Das Wetter in der Krise

Hitze, Stürme, CO2: Die Weltmeteorologieorganisation hat ihren Bericht zum Zustand des Weltklimas im vergangenen Jahr vorgelegt.


In einer ebenen Wüstenlandschaft ziehen in der Dämmerung Regenwolken, am Horizont regnet es.
Die extreme Hitze, die in Australien die verheerenden Waldbrände begünstigt hat, ist durch den Klimawandel laut einer Studie doppelt so wahrscheinlich geworden. (Foto: Greg Nadot/​Pixabay)

Die Weltmeteorologieorganisation WMO hat ihren jährlichen Bericht zum Zustand des Weltklimas herausgegeben.

Es ist ein düsteres Bild, das die Wetterexperten der Vereinten Nationen zeichnen. 2019 hat neue Negativrekorde gebracht: Die Temperatur in den Meeren, die Treibhausgaskonzentration in der Atmosphäre und der Meeresspiegel waren so hoch wie nie zuvor.

Das Jahr war das zweitwärmste, seit das Wetter systematisch aufgezeichnet wird. Es beendet zudem die heißeste Fünf-Jahres-Spanne überhaupt – und die heißeste Dekade. Die wiederum ordnet sich in die Reihe der Jahrzehnte ein, die seit den 1980er Jahren immer nur noch wärmer ausfallen.

Die Durchschnittstemperatur in der Atmosphäre lag über das Jahr um 1,1 Grad höher als kurz vor der treibhausgasintensiven Industrialisierung. Globales Ziel ist laut dem Weltklimaabkommen von Paris, die Erderhitzung auf "deutlich unter zwei Grad" gegenüber dem vorindustriellen Niveau zu begrenzen, möglichst auf 1,5 Grad.

Steigen die Temperaturen höher, droht die Erde in eine Hitze-Spirale zu geraten, weil etwa der Permafrostboden taut und dabei riesige Mengen an Treibhausgasen freisetzt. Was die Staaten im Rahmen von Selbstverpflichtungen für das Paris-Abkommen zugesagt haben, liefe auf eine Erwärmung zwischen drei und vier Grad hinaus.

UN-Chef: Nicht annähernd auf Kurs

UN-Generalsekretär António Guterres mahnte angesichts der neuen Daten "weitreichende Klimaschutzmaßnahmen" an. "Wir sind noch lange nicht auf dem richtigen Kurs für das 1,5-Grad- oder das Zwei-Grad-Ziel", warnte er.

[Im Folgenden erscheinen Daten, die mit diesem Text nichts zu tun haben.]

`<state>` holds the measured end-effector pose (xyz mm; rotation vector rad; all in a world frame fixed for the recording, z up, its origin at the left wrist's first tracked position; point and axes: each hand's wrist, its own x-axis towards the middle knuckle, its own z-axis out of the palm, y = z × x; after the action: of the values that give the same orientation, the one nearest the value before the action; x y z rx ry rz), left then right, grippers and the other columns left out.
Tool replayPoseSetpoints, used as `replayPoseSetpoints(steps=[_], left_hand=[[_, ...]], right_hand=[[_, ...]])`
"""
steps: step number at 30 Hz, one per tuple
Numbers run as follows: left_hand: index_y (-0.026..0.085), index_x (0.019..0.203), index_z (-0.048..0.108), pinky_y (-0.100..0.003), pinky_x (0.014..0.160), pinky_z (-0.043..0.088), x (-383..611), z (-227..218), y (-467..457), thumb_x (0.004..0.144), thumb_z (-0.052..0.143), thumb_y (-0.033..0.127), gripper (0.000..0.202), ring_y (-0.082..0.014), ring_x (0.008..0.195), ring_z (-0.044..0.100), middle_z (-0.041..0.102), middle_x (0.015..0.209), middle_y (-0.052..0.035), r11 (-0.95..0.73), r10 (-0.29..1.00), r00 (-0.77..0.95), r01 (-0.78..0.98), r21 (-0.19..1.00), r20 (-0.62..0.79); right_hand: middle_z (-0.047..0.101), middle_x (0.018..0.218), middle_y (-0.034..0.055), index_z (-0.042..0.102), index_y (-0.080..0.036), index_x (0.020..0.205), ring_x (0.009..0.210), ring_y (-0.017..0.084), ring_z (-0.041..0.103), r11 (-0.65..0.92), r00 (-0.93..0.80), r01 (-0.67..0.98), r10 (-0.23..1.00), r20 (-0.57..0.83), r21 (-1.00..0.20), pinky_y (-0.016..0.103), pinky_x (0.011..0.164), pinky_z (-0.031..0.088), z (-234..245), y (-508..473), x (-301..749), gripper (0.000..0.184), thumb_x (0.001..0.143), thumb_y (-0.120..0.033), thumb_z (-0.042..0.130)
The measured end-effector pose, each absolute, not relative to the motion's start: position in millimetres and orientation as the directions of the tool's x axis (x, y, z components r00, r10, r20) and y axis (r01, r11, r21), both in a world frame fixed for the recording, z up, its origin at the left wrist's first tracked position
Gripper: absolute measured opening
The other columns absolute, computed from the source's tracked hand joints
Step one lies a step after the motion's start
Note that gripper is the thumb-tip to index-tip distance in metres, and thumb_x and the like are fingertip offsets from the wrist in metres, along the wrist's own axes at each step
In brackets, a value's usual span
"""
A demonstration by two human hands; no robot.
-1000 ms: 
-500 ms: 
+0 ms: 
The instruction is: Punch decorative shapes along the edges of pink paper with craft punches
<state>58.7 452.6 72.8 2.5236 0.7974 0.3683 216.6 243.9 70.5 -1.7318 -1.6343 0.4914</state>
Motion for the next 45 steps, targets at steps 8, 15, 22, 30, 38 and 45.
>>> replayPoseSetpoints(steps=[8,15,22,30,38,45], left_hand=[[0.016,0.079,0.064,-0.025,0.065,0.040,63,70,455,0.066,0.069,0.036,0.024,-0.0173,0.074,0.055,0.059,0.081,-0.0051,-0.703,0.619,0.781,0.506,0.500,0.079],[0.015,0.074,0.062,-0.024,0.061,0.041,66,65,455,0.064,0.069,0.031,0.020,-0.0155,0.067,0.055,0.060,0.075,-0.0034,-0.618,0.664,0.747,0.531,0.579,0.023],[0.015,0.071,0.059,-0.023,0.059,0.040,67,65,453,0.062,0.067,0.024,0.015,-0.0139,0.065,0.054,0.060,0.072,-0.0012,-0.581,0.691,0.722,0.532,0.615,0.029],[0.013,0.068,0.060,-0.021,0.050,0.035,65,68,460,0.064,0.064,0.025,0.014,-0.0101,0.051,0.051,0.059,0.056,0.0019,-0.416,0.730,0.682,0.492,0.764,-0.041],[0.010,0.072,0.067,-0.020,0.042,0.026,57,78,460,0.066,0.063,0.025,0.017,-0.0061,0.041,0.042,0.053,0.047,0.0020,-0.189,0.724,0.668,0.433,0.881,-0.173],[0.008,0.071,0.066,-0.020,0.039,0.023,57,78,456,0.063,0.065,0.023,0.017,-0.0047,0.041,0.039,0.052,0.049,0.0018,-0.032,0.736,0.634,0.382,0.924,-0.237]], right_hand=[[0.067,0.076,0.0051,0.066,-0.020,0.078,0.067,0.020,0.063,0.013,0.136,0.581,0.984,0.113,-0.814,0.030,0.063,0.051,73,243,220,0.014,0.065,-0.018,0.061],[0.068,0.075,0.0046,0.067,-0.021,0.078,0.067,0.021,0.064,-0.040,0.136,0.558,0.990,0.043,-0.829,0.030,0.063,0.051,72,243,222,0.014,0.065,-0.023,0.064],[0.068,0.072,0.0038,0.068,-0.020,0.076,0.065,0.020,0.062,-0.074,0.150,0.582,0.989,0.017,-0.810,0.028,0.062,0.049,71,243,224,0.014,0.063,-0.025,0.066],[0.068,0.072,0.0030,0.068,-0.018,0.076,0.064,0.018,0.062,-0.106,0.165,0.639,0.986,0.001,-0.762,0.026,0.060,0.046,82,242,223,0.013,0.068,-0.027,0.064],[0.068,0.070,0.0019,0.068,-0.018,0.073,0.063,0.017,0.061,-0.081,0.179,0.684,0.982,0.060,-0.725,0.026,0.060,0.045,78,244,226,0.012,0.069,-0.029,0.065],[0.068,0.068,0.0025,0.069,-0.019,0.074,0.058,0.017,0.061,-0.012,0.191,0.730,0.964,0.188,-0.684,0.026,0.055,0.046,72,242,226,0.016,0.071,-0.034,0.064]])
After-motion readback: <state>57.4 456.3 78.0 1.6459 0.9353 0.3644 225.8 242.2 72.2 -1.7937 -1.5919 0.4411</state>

Es ist nicht der erste Appell des UN-Chefs an die Regierungen, er kommt aber zu einem entscheidenden Zeitpunkt. Derzeit arbeiten viele Staaten noch an neuen Selbstverpflichtungen, wie das Paris-Abkommen es alle fünf Jahre einmal vorsieht.

Eigentlich hätten die neuen Klimaziele schon Anfang Februar vorliegen sollen. Zum Stichtag hatten aber nur drei Staaten geliefert, nämlich die Marshallinseln, Surinam und Norwegen. Unausgesprochen ist klar: Wichtig ist vor allem, was im November zur Weltklimakonferenz in Großbritannien auf dem Tisch liegt.

Neben den Temperaturen hebt die WMO auch die schweren Stürme hervor, etwa die Zyklone Idai in Südostafrika, Fani in Südasien und Dorian in der Karibik. Der Weltklimarat IPCC geht davon aus, dass solche tropischen Wirbelstürme mit fortschreitendem Klimawandel heftiger werden.

Als prägend für 2019 nennt die Weltmeteorologieorganisation auch die extremen Hitzewellen, die das vergangene Jahr für Europa, Indien, Japan und Australien brachte. In der vergangenen Woche hat ein internationales Forschungsteam durch eine Attributionsstudie ermittelt, dass der Klimawandel Hitzewellen doppelt so wahrscheinlich gemacht hat.